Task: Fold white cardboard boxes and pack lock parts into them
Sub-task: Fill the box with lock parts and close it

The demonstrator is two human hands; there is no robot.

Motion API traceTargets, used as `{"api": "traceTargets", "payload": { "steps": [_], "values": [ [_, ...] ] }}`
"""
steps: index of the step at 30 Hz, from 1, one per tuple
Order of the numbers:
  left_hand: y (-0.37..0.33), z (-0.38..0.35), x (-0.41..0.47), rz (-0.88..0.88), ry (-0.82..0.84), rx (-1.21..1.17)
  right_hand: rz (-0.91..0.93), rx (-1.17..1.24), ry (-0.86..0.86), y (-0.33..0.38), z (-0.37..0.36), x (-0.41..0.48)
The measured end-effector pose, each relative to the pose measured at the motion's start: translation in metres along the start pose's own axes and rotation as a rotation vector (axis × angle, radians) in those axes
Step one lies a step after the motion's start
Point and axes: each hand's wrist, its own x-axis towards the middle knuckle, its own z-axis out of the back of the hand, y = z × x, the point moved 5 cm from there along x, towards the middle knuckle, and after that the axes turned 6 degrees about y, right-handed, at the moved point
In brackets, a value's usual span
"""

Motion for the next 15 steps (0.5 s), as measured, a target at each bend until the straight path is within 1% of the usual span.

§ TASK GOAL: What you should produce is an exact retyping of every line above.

§ ANSWER BELOW:
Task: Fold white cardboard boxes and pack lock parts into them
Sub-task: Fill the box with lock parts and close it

The demonstrator is two human hands; there is no robot.

Motion API traceTargets, used as `{"api": "traceTargets", "payload": { "steps": [_], "values": [ [_, ...] ] }}`
"""
steps: index of the step at 30 Hz, from 1, one per tuple
Order of the numbers:
  left_hand: y (-0.37..0.33), z (-0.38..0.35), x (-0.41..0.47), rz (-0.88..0.88), ry (-0.82..0.84), rx (-1.21..1.17)
  right_hand: rz (-0.91..0.93), rx (-1.17..1.24), ry (-0.86..0.86), y (-0.33..0.38), z (-0.37..0.36), x (-0.41..0.48)
The measured end-effector pose, each relative to the pose measured at the motion's start: translation in metres along the start pose's own axes and rotation as a rotation vector (axis × angle, radians) in those axes
Step one lies a step after the motion's start
Point and axes: each hand's wrist, its own x-axis towards the middle knuckle, its own z-axis out of the back of the hand, y = z × x, the point moved 5 cm from there along x, towards the middle knuckle, and after that the axes turned 6 degrees about y, right-handed, at the moved point
In brackets, a value's usual span
"""

Motion for the next 15 steps (0.5 s), as measured, a target at each bend until the straight path is within 1% of the usual span.

The output is finished.